Festival Que du feu 2024 encart

MALCOLM

Un film de Ashley Cahill

C’est arrivé loin de chez nous

Un intellectuel new-yorkais glose sur la vie, la culture et Samuel Fuller dans la Grande Pomme, devant la caméra d’un documentariste, tout en assassinant sauvagement des victimes choisies pour leur gueule ou parce qu’elles l’ont mis en colère…

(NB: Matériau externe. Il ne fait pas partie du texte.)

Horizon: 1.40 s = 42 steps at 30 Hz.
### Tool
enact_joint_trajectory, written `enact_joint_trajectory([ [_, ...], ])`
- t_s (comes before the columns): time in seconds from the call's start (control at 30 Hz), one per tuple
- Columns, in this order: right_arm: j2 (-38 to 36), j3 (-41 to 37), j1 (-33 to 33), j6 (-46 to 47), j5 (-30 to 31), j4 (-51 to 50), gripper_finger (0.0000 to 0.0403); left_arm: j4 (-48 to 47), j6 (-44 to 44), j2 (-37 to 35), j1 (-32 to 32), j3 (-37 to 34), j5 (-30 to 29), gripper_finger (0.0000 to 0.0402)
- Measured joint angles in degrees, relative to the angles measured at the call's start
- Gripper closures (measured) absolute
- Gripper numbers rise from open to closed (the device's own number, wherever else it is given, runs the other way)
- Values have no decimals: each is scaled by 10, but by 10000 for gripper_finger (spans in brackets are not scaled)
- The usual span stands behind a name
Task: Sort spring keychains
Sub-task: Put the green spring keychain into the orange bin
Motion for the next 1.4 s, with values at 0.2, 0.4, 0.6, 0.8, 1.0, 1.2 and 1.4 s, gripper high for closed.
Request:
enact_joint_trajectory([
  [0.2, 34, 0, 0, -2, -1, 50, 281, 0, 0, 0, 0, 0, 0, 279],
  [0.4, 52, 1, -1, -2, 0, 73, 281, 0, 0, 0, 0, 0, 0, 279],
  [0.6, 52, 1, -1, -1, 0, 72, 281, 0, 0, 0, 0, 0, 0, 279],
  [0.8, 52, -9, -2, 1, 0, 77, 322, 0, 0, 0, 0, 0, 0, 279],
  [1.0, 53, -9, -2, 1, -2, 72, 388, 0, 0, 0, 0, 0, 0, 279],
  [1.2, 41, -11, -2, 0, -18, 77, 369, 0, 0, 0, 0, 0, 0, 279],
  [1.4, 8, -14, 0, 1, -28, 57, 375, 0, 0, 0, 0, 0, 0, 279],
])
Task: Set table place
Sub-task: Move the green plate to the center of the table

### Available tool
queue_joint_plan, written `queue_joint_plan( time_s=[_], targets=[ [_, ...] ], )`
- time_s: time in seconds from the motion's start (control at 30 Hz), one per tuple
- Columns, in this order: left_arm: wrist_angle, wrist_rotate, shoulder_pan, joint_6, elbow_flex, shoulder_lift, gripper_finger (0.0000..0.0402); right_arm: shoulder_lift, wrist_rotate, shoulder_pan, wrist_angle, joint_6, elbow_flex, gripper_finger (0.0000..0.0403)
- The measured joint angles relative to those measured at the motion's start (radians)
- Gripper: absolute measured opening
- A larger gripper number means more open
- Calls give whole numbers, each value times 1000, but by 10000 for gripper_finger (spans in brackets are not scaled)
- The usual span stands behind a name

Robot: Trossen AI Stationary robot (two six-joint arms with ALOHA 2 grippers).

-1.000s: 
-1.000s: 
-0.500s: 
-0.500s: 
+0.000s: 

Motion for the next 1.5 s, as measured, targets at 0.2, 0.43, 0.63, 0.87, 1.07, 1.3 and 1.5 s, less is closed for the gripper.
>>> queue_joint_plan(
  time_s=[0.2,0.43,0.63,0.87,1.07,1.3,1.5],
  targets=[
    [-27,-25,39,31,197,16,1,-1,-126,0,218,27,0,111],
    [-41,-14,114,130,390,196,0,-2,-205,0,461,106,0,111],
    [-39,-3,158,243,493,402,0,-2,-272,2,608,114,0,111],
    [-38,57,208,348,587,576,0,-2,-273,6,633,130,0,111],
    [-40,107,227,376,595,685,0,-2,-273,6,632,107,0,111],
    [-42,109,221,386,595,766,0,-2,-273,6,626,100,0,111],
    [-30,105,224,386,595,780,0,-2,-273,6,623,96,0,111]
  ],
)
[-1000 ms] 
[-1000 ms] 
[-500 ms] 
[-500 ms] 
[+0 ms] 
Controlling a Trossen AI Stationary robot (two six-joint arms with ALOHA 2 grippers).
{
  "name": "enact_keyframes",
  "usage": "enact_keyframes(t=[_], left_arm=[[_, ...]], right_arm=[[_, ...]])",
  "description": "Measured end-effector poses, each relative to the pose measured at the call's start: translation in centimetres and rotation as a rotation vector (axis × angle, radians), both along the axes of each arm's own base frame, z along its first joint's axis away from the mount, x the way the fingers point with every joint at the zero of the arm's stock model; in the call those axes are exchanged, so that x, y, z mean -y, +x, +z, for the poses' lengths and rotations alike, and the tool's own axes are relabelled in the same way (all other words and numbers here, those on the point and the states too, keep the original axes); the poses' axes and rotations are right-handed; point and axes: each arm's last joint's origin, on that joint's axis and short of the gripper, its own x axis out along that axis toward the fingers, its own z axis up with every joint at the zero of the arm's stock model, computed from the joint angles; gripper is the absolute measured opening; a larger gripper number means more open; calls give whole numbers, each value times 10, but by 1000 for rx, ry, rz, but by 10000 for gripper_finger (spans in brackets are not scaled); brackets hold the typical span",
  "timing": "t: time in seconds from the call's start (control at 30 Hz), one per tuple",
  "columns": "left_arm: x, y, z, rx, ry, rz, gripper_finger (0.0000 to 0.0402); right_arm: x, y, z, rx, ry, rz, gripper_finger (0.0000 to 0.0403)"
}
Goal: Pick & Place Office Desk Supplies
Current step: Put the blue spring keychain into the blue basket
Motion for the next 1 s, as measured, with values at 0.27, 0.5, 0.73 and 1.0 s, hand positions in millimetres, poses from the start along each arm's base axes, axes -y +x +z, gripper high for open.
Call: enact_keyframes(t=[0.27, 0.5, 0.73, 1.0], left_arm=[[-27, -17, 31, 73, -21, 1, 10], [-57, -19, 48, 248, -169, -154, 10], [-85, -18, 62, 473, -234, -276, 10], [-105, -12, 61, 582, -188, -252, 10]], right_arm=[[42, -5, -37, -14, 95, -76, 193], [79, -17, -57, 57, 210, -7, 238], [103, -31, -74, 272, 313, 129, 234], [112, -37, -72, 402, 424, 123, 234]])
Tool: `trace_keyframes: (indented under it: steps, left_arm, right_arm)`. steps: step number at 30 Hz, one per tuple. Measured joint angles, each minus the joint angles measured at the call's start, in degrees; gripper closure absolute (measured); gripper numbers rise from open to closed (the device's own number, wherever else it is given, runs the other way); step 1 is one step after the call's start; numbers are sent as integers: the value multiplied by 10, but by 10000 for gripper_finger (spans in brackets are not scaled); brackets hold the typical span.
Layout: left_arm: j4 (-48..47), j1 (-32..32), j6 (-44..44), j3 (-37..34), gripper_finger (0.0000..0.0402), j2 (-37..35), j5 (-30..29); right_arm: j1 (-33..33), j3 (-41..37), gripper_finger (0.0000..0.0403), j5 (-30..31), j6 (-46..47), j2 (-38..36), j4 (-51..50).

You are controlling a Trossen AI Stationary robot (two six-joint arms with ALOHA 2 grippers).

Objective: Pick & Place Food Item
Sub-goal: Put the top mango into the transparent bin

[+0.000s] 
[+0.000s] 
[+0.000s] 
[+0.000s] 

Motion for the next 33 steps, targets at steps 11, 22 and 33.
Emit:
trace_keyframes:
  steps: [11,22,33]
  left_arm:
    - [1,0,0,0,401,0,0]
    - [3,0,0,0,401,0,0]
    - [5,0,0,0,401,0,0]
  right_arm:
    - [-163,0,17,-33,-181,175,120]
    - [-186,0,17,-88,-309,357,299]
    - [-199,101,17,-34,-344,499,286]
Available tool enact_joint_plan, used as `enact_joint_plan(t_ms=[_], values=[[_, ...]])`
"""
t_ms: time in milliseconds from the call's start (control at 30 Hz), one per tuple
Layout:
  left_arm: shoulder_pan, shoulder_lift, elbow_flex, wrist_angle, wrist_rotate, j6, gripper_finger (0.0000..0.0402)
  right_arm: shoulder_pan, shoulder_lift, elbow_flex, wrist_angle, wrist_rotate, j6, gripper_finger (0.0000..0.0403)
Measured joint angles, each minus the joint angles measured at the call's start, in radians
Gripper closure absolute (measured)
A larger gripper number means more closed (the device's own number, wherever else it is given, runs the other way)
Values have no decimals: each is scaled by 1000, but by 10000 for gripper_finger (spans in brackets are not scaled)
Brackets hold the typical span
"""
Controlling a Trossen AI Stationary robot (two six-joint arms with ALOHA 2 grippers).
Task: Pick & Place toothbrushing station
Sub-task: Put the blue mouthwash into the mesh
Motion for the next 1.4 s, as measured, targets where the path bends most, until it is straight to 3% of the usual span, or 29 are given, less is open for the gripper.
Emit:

« Malcolm » est le représentant d’un cinéma-guérilla qui a tendance à disparaître des circuits de salles pour notre plus grand malheur. Tourné en catimini dans les rues de New York avec une équipe réduite à la portion congrue, adoptant le style du documentaire factice pour gagner en efficacité technique, « Malcolm » a le goût et la couleur de la production underground des années soixante, plus proche de John Cassavetes et du De Palma des débuts (« Greetings », « Hi Mom ! ») que de Samuel Fuller, auquel Ashley Cahill dédie pourtant ce gros chou à la crème. L’autre référence, par trop évidente, c’est notre francophone « C’est arrivé près de chez vous » du regretté Rémy Belvaux, ce faux-docu et vrai trauma venu de Belgique en 1992 avec Benoît Poelvoorde dans le rôle du célèbre tueur en série, poète à ses heures. La ressemblance est d’ailleurs tellement frappante, tant pour le sujet que pour certaines séquences, que l’absence d’hommage au modèle belge tient quasiment du plagiat. Voilà une première raison de tiquer.

Affublé d’un prénom qui fait référence à l’acteur principal d’ « Orange mécanique », Malcolm McDowell, à ne surtout pas confondre avec le héros de la série TV éponyme, ce jeune dandy tueur déploie une rhétorique révolutionnaire visant à faire naître la révolte par la violence gratuite. Le cameraman et le réalisateur qui le suivent n’interviennent que tardivement dans ses affaires (et encore, pour le pousser dans les derniers retranchements de la violence), car leur rôle consiste à graver sur pellicule une sorte de manifeste anarchiste destiné à éduquer les masses de la plus extrême des manières. Le thème sous-jacent surgit au détour d’une discussion entre trois personnages dans un café, lorsque la jolie Française Sofia argue des bienfaits de l’inconfort dans une société nourrie d’apathie et d’indifférence : il faut secouer le cocotier d’une existence léthargique afin de réveiller l’énergie qui sommeille en nous, et le meurtre gratuit en sera le déclencheur.

Dans un pays dont le quotidien est rythmé par des fusillades meurtrières terrifiantes – la dernière en date à Newtown – la sortie de ce petit film résonne avec ambiguïté. Au-delà du radicalisme cynique de son personnage, il y a plus de malsain dans « Malcolm » qu’il n’y a d’humour noir, un écueil que « C’est arrivé près de chez vous » parvenait avec brio à éviter en trouvant l’équilibre tonal parfait. Si l’on trouve quelques échos du récent « God Bless America » dans le caractère soupe-au-lait de Malcolm, notamment lorsqu’il noie un type qui envoyait des SMS pendant une séance de cinéma, on sort de cette projection avec un goût amer dans la bouche, que le temps ne parvient pas à dissoudre. Que ce problème de tonalité, néanmoins, ne décourage pas Ashley Cahill, qui réalise ici son premier long-métrage, dont il est également l’acteur principal, le scénariste et le monteur : il y a du talent dans cette écriture à la Woody Allen, mais trop d’ambiguïté dans le fond et sur la forme, et trop de ressemblance avec son modèle belge, une fois.